Entries taken from a collection:

------------------------------------------------------------------------

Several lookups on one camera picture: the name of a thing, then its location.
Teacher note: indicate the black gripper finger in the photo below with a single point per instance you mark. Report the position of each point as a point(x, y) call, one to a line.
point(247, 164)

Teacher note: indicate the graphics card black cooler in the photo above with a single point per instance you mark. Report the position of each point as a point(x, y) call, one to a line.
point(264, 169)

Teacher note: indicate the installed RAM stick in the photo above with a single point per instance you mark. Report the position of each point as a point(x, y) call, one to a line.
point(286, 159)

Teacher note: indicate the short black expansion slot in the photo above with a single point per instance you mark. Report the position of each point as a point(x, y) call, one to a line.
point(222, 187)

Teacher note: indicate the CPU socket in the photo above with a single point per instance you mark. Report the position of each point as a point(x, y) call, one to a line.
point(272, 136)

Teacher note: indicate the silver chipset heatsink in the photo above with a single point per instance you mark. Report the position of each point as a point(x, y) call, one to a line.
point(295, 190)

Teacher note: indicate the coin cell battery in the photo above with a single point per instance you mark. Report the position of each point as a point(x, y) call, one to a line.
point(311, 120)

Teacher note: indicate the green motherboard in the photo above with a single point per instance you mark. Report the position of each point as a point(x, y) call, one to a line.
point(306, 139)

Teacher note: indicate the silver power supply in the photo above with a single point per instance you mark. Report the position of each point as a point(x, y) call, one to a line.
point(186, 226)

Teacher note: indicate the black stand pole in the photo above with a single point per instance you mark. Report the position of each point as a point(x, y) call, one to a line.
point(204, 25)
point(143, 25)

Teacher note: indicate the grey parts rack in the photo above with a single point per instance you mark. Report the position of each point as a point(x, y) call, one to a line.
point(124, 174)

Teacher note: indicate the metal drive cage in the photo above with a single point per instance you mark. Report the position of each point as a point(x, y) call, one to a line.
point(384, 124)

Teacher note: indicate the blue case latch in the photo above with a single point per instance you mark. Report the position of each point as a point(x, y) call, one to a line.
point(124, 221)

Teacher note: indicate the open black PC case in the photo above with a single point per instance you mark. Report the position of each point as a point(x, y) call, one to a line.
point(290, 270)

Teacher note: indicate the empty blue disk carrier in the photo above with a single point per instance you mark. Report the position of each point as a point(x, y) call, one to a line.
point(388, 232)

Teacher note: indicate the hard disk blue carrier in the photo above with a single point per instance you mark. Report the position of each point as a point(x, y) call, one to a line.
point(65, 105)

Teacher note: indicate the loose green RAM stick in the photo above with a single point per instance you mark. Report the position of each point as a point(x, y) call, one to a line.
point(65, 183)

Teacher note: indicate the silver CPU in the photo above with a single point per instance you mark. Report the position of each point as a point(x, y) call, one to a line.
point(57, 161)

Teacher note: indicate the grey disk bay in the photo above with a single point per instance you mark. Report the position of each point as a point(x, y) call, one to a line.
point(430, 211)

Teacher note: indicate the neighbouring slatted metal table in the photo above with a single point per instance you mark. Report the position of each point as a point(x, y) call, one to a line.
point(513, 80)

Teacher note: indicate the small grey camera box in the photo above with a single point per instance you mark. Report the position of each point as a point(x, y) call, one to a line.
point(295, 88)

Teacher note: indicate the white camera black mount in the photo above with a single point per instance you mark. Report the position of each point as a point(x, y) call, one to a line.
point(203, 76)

------------------------------------------------------------------------

### Work order
Once you have read the records above, set every one of them down again exactly.

### Exercise response
Several lookups on one camera picture: the name of a thing, then its location.
Teacher note: indicate the black gripper finger in the photo below with a single point per instance you mark. Report the position of each point as a point(x, y) call, one to a line.
point(247, 164)

Teacher note: indicate the graphics card black cooler in the photo above with a single point per instance you mark. Report the position of each point as a point(x, y) call, one to a line.
point(264, 169)

Teacher note: indicate the installed RAM stick in the photo above with a single point per instance you mark. Report the position of each point as a point(x, y) call, one to a line.
point(286, 159)

Teacher note: indicate the short black expansion slot in the photo above with a single point per instance you mark. Report the position of each point as a point(x, y) call, one to a line.
point(222, 187)

Teacher note: indicate the CPU socket in the photo above with a single point per instance you mark. Report the position of each point as a point(x, y) call, one to a line.
point(272, 136)

Teacher note: indicate the silver chipset heatsink in the photo above with a single point per instance you mark. Report the position of each point as a point(x, y) call, one to a line.
point(295, 190)

Teacher note: indicate the coin cell battery in the photo above with a single point per instance you mark. Report the position of each point as a point(x, y) call, one to a line.
point(311, 120)

Teacher note: indicate the green motherboard in the photo above with a single point per instance you mark. Report the position of each point as a point(x, y) call, one to a line.
point(306, 139)

Teacher note: indicate the silver power supply in the photo above with a single point per instance you mark. Report the position of each point as a point(x, y) call, one to a line.
point(186, 226)

Teacher note: indicate the black stand pole in the photo above with a single point per instance you mark. Report the position of each point as a point(x, y) call, one to a line.
point(204, 25)
point(143, 25)

Teacher note: indicate the grey parts rack in the photo above with a single point per instance you mark. Report the position of each point as a point(x, y) call, one to a line.
point(124, 174)

Teacher note: indicate the metal drive cage in the photo above with a single point per instance you mark. Report the position of each point as a point(x, y) call, one to a line.
point(384, 124)

Teacher note: indicate the blue case latch in the photo above with a single point per instance you mark. Report the position of each point as a point(x, y) call, one to a line.
point(124, 221)

Teacher note: indicate the open black PC case in the photo above with a single point per instance you mark. Report the position of each point as a point(x, y) call, one to a line.
point(290, 270)

Teacher note: indicate the empty blue disk carrier in the photo above with a single point per instance you mark. Report the position of each point as a point(x, y) call, one to a line.
point(388, 232)

Teacher note: indicate the hard disk blue carrier in the photo above with a single point per instance you mark. Report the position of each point as a point(x, y) call, one to a line.
point(65, 105)

Teacher note: indicate the loose green RAM stick in the photo above with a single point per instance you mark. Report the position of each point as a point(x, y) call, one to a line.
point(65, 183)

Teacher note: indicate the silver CPU in the photo above with a single point per instance you mark. Report the position of each point as a point(x, y) call, one to a line.
point(57, 161)

Teacher note: indicate the grey disk bay in the photo above with a single point per instance you mark. Report the position of each point as a point(x, y) call, one to a line.
point(430, 211)

Teacher note: indicate the neighbouring slatted metal table in the photo above with a single point per instance you mark. Report the position of each point as a point(x, y) call, one to a line.
point(513, 80)

Teacher note: indicate the small grey camera box in the photo above with a single point per instance you mark. Report the position of each point as a point(x, y) call, one to a line.
point(295, 88)

Teacher note: indicate the white camera black mount in the photo above with a single point per instance you mark. Report the position of each point as a point(x, y) call, one to a line.
point(203, 76)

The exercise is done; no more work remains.